Tom Pidcock's and Pauline Ferrand-Prévot’s Pinarello Dogma XC mountain bikes released to the public

A year on from when the bike first broke cover on the World Cup circuit, Pinarello's Dogma XC mountain bikes are available to buy

ClockUpdated 08:00, Friday 19th April 2024. Published 07:54, Friday 19th April 2024
Pinarello have launched the Dogma XC and XC hardtail at Sea Otter 2024

© GCN

Pinarello have launched the Dogma XC and XC hardtail at Sea Otter 2024

Italian bike brand Pinarello have announced that its Dogma XC and Dogma XC hardtail cross-country mountain bikes are available to purchase.

The Pinarello Dogma XC has been around for over a year now and in that time it has raced to two World Championship victories in XCO, and claimed three other World Cup victories. Not bad for a bike that has only been available to two athletes. Until now, the Dogma XC has been exclusively available to Ineos Grenadiers' Tom Pidcock and Pauline Ferrand-Prévot, with both riders involved in the development of the bikes.

Pinarello says that it designed the Dogma XC to achieve four key objectives:

  • Extreme stiffness in the rear triangle and bottom bracket to offer maximum reactivity
  • Simple yet progressive kinematics to optimise travel and rebound
  • The ability to match suspension travel to the unique demands of each circuit
  • Lightness paired with exceptional drive and handling capabilities to excel on technical descents

These four key performance requirements became the basis for the Dogma XC.

Split seatstays

One of the unique design features of the Dogma XC is the use of split seatstays for the rear triangle. Typically with most full suspension mountain bikes, the rear triangle is one complete unit with the left and right sections joined together by a bridge, either just behind the bottom bracket or at the top of the seatstays.

With the Dogma XC, Pinarello has removed any joining bridges between the two sides of the rear triangle. This allows them to shorten the chainstays, bringing the rear wheel closer to the seat tube. A shorter chainstay length typically makes a bike feel more nimble. The Dogma has 425mm chainstays, which is shorter than the 435mm chainstays found on the equivalent bikes from Trek or Specialized.

Pinarello also says that removing the bridge eliminates an area where mud could build up and allows for wider tyres to be fitted in the frame.

The two halves of the rear triangle are asymmetrical too.

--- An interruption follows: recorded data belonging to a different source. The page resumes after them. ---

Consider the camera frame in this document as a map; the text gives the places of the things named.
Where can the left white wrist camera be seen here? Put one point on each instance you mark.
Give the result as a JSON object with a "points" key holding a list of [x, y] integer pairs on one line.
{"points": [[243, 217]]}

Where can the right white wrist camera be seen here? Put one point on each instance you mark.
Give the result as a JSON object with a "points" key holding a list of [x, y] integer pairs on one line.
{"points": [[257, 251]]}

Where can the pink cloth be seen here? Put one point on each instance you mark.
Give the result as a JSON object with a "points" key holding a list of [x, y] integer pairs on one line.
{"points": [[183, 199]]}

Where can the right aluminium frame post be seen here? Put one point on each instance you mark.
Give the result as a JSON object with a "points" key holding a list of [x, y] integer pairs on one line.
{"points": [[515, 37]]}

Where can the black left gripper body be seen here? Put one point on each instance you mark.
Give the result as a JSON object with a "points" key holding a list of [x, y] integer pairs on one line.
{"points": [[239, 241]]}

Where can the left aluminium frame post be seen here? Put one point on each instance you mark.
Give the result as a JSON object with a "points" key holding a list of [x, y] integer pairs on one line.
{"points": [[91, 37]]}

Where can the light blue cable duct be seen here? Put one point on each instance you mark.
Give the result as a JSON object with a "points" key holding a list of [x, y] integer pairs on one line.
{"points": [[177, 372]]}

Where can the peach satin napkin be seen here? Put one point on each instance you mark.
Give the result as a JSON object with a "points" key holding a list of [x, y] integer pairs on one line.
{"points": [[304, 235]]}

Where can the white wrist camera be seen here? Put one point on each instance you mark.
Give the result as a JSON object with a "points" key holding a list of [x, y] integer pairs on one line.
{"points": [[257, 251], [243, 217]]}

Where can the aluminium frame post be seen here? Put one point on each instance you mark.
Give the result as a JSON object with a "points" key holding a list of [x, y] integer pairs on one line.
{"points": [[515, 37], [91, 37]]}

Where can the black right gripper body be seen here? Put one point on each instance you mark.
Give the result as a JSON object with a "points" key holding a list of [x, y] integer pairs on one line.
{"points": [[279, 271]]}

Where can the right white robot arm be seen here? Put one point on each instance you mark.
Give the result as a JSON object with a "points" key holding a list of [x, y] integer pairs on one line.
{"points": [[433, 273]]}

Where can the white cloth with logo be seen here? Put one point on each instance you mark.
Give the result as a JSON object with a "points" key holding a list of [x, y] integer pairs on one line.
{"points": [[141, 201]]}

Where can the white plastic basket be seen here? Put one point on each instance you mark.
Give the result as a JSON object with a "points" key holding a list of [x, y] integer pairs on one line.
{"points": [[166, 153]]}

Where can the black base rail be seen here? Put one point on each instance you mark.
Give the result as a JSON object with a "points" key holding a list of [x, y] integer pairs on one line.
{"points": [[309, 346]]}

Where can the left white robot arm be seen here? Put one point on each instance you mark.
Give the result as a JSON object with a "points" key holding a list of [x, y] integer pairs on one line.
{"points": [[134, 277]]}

You might expect them to beef up the driveside, but actually, it's the non-driveside that gets extra material, as Pinarello explains: “The rear triangle utilises a patented asymmetric design with the left-hand side being reinforced, allowing the bike to counterbalance the higher forces applied to it on the opposite side of the drivetrain. This results in balancing energy transfer, improved speed and traction.”

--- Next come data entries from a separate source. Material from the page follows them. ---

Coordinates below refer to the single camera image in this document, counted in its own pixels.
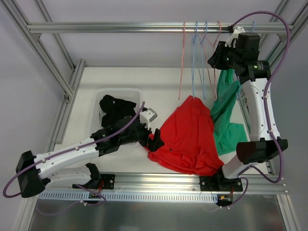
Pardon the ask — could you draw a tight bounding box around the pink hanger with green top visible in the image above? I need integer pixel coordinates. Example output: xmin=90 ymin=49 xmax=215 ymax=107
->
xmin=205 ymin=21 xmax=222 ymax=100

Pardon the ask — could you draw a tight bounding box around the blue hanger with black top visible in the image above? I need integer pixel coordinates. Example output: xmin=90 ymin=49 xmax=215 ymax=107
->
xmin=198 ymin=21 xmax=208 ymax=100

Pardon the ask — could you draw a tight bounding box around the blue hanger with grey top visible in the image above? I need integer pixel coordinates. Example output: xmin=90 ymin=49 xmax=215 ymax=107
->
xmin=191 ymin=21 xmax=198 ymax=97

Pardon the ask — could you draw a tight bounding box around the pink wire hanger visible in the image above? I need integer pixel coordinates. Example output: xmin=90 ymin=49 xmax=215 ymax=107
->
xmin=178 ymin=21 xmax=186 ymax=100

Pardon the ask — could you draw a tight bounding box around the black tank top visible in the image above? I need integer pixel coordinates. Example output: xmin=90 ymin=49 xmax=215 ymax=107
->
xmin=99 ymin=95 xmax=137 ymax=128

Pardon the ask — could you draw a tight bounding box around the red tank top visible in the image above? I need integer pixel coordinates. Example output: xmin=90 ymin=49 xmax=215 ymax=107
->
xmin=148 ymin=96 xmax=223 ymax=176

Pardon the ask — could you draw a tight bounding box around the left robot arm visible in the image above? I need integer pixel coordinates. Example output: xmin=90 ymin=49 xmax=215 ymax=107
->
xmin=16 ymin=116 xmax=165 ymax=198

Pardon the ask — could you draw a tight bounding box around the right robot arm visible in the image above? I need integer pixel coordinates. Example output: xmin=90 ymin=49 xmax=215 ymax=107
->
xmin=208 ymin=32 xmax=288 ymax=191

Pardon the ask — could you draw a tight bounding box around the green tank top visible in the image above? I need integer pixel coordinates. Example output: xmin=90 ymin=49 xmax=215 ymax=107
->
xmin=211 ymin=69 xmax=247 ymax=155

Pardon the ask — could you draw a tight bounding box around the white plastic basket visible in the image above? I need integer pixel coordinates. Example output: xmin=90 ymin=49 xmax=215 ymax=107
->
xmin=89 ymin=88 xmax=142 ymax=135

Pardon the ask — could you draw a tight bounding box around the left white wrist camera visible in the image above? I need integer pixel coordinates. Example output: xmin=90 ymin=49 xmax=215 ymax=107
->
xmin=139 ymin=108 xmax=158 ymax=130

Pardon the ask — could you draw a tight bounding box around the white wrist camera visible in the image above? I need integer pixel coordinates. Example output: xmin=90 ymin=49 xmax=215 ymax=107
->
xmin=225 ymin=26 xmax=245 ymax=48
xmin=139 ymin=108 xmax=158 ymax=130

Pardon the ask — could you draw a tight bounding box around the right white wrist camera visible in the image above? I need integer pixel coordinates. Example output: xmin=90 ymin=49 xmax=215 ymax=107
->
xmin=225 ymin=26 xmax=245 ymax=48

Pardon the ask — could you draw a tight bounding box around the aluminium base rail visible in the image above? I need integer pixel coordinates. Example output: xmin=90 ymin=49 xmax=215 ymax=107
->
xmin=46 ymin=168 xmax=288 ymax=194

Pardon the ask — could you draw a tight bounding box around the aluminium hanging rail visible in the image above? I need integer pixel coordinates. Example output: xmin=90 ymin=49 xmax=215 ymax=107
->
xmin=26 ymin=21 xmax=295 ymax=34

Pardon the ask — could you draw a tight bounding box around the white slotted cable duct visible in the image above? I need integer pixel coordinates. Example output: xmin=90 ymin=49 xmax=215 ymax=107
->
xmin=39 ymin=190 xmax=218 ymax=204

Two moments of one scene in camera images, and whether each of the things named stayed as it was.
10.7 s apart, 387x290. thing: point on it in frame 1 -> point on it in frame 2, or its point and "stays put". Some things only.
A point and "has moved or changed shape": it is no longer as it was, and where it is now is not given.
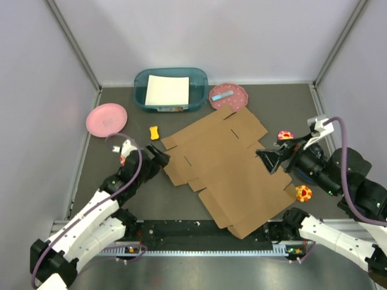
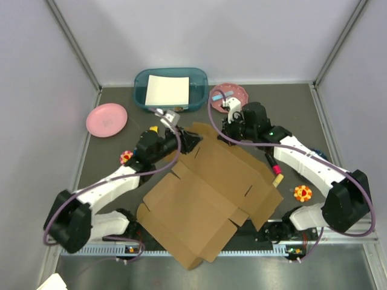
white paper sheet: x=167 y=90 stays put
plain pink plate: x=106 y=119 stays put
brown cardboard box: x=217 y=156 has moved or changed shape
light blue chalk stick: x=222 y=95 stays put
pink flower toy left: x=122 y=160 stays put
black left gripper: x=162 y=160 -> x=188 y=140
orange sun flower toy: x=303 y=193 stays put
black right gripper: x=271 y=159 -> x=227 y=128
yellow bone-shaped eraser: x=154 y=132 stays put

Reinforced bottom bracket area

An eye-catching feature on the Dogma XC is the strut running between the seat tube and down tube. Pinarello says this is to "optimise stiffness" by allowing them to fit an oversized bottom bracket bearing. It also makes room for a larger lower pivot point bearing. Combined, these efforts are intended to increase the bike's pedalling efficiency.

Suspension

Pinarello uses flex stays for the full-suspension version of the bike. In 2024, this is more or less standard technology among top-end race-oriented cross-country bikes, with most of the biggest brands using flex stays on their World Cup bikes.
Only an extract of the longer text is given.